– Ты… Правда? Так ты веришь Стали?
– Я верю тебе, малышка, поскольку орогены чувствуют притяжение Луны, когда она проходит близко. Осознание ее для вас так же естественно, как сэссить землетрясения. Но к тому же я ее видел. – Его глаза сужаются и взгляд резко фокусируется на Нэссун. – Зачем же тогда этот камнеед рассказал тебе о Луне?
Нэссун делает глубокий вдох и тяжело выдыхает.
– Я на самом деле просто хотела жить где-нибудь в хорошем месте, – говорит она. – Жить где-нибудь… с тобой. Я была бы не против работать и делать все, чтобы стать хорошим членом общины. Я могла бы быть лористом, наверное. – Она чувствует, как напрягаются мышцы челюсти. – Но я нигде не могу найти такой жизни. Только если буду скрывать, кто я есть. Мне нравится орогения, Шаффа, когда мне не приходится ее скрывать. Я не думаю, что владеть ею, быть… р-роггой… – Ей приходится замолчать, она вспыхивает, пытается стряхнуть стыд от того, что произнесла такое плохое слово, но плохие слова сейчас самые верные. – Я не думаю, что это делает меня странной или злой. – Она снова заставляет себя замолчать, сбить свои мысли с этого направления, поскольку это ведет прямо к «но ты же делала такие плохие вещи». Нэссун неосознанно скалится и стискивает кулаки. – Это неправильно, Шаффа. Неправильно, что люди хотят меня видеть странной, плохой или злой, они ведь так делают меня плохой… – Она мотает головой, подыскивая слова. – Я просто хочу быть такой, как все! Но я не такая – и все, многие, все ненавидят меня за это. Ты единственный, кто не ненавидит меня за… за то, что я есть. И это неправильно.
– Да, неправильно. – Шаффа приваливается спиной к своему рюкзаку с усталым видом. – Но ты говоришь так, малышка, будто попросить людей справиться со своими страхами – простое дело.
И хотя он не говорит этого, но Нэссун внезапно думает: Джиджа не смог бы. Желудок внезапно так подступает к горлу Нэссун, что ей приходится на миг заткнуть рот кулаком и подумать о пепле и о том, как у нее замерзли уши. В желудке у нее нет ничего, кроме горстки фиников, которые она только что съела, но ощущение все равно отвратительное.
Шаффа, против своего обыкновения, не пытается утешить ее. Он лишь настороженно смотрит на нее, но в остальном его лицо непроницаемо.
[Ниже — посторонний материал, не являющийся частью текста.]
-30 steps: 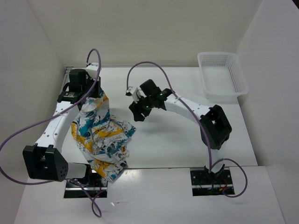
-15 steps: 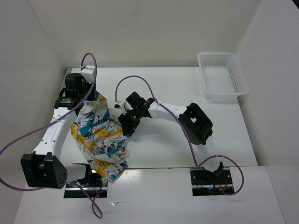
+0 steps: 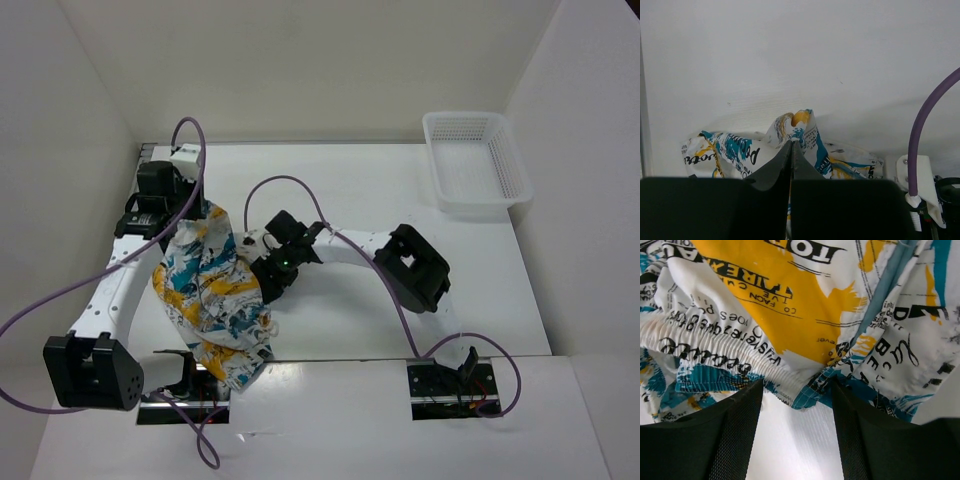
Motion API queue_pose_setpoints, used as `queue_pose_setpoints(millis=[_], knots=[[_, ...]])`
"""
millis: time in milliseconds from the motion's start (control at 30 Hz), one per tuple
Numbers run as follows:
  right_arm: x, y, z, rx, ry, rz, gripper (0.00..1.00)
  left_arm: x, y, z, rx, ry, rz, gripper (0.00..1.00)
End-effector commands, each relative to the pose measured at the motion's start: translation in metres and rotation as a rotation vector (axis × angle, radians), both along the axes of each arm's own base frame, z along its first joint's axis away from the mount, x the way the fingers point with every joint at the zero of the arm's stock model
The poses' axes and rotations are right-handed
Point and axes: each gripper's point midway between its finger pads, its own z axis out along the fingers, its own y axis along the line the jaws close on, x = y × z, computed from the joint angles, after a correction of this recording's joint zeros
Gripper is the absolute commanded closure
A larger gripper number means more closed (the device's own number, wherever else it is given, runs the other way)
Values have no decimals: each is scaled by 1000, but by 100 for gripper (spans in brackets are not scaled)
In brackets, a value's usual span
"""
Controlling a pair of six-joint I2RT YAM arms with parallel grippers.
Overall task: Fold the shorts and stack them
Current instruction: Flatten the shorts out
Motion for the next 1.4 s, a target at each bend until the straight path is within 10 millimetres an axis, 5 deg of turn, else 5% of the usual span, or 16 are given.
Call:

– Я знаю, что они не смогут. – Да, если говорить, то становится легче. Желудок не успокаивается, но больше она не ощущает приступа сухой рвоты. – Я знаю, они – глухачи – всегда будут бояться. Если уж мой отец не смог…
Тошнота. Она отметает эти мысли, не закончив предложения, а затем продолжает:
– Они всегда будут бояться, и нам вечно придется так жить, а это неправильно. Должен быть способ… уладить. Неправильно, что этому нет конца.
– Ты намерена исправить это, малышка? – спрашивает Шаффа. Он говорит мягко. Она понимает, что он уже догадался. Он знает ее намного лучше, чем она сама, и она любит его за это. – Или покончить с этим?
Она встает на ноги и начинает расхаживать взад-вперед по маленькому кружку между ее рюкзаком и его. Это помогает успокоить тошноту и дерганье, от которого повышается какое-то напряжение у нее под кожей, имени которому она не знает.
– Я не знаю, как это исправить.
Но это не вся правда, и Шаффа чует ложь, как хищник чует кровь. Глаза его сужаются.
– А если бы ты знала, как все исправить, ты сделала бы это?
И тут вспыхивает воспоминание, которое Нэссун больше года не позволяла себе вызывать в памяти или думать о нем. Она вспоминает свой последний день в Тиримо.
Она приходит домой. Видит отца среди каморки. Он тяжело дышит. Она не понимает, что с ним. Почему в тот момент он не похож на ее отца – глаза слишком расширены, челюсть слишком отвисла, плечи поникли, словно ему больно. А затем Нэссун вспоминает, как посмотрела вниз.